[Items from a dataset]

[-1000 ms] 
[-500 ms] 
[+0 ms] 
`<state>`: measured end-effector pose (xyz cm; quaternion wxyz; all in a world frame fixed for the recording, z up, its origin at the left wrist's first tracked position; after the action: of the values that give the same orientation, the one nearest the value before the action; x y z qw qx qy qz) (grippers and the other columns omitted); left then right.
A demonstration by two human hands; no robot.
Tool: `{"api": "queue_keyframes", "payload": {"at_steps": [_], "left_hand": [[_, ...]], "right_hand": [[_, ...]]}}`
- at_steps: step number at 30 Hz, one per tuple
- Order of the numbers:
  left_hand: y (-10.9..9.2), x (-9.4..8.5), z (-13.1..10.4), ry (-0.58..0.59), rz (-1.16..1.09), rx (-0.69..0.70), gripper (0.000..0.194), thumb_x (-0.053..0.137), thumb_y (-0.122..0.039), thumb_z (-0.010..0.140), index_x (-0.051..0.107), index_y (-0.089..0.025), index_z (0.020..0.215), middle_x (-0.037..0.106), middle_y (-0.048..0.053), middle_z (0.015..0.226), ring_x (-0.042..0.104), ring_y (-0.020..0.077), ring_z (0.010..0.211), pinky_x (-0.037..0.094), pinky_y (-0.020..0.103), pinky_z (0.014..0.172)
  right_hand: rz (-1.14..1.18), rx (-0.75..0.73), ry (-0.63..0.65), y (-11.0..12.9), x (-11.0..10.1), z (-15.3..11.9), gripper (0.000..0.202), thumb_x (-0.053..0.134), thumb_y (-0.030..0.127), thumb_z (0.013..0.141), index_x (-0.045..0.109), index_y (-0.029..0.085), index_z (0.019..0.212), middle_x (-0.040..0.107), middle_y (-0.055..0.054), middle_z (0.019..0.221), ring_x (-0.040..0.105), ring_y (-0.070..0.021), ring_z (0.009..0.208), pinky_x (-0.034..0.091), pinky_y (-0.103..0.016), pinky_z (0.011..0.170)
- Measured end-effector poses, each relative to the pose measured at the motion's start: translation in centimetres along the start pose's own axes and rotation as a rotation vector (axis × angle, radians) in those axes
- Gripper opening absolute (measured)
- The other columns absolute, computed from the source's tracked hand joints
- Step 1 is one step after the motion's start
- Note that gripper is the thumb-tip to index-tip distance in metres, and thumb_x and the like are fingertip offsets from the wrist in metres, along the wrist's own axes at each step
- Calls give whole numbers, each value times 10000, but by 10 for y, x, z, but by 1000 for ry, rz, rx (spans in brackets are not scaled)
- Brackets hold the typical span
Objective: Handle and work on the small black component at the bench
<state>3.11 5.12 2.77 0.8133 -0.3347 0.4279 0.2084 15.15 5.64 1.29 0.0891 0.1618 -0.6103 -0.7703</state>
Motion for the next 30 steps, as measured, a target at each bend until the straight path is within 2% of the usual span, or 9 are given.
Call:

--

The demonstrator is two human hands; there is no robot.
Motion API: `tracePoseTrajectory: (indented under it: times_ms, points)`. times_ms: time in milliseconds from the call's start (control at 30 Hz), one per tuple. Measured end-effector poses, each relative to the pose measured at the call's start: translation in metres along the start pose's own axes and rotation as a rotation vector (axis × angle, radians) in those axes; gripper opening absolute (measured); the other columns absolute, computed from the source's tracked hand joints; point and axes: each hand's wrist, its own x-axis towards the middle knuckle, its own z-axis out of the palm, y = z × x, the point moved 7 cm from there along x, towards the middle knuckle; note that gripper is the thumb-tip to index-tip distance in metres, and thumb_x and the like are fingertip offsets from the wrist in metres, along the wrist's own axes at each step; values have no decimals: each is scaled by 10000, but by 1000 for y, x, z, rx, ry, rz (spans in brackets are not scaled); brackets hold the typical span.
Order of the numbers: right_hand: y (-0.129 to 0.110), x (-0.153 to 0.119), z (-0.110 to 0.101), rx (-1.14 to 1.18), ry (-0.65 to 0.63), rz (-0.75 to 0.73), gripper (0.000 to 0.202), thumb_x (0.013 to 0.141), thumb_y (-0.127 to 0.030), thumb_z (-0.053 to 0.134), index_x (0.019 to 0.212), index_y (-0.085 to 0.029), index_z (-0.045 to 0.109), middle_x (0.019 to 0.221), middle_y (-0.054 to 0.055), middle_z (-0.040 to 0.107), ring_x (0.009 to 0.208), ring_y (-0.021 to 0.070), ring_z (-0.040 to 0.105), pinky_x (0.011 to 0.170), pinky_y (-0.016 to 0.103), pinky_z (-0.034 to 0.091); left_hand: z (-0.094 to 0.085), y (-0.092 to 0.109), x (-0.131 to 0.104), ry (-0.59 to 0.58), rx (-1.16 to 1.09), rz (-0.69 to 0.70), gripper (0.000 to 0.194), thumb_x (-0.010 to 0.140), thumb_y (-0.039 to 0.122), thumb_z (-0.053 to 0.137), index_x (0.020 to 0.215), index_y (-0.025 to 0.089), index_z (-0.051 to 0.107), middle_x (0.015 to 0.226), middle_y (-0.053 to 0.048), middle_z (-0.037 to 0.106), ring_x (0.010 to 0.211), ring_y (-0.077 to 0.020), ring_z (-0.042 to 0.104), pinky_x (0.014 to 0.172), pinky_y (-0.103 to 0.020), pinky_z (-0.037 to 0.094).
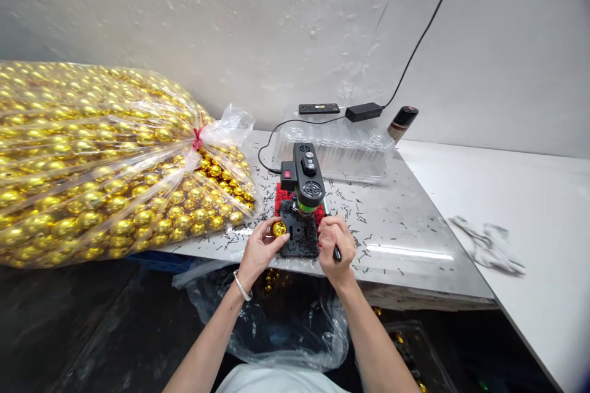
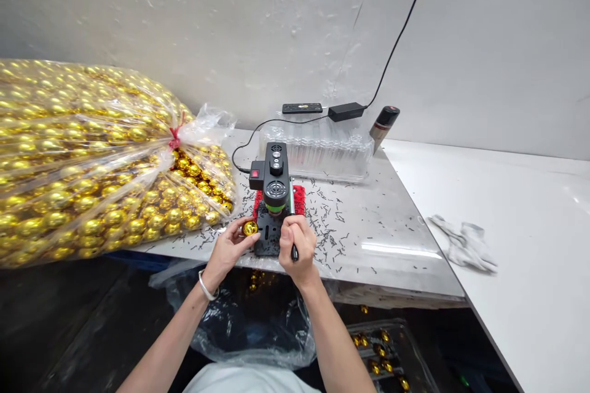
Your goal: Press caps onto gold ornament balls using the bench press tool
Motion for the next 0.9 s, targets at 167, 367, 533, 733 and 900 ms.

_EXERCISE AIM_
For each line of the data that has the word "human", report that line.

_EXERCISE OUTPUT_
A demonstration by two human hands; no robot.
The demonstrator is two human hands; there is no robot.

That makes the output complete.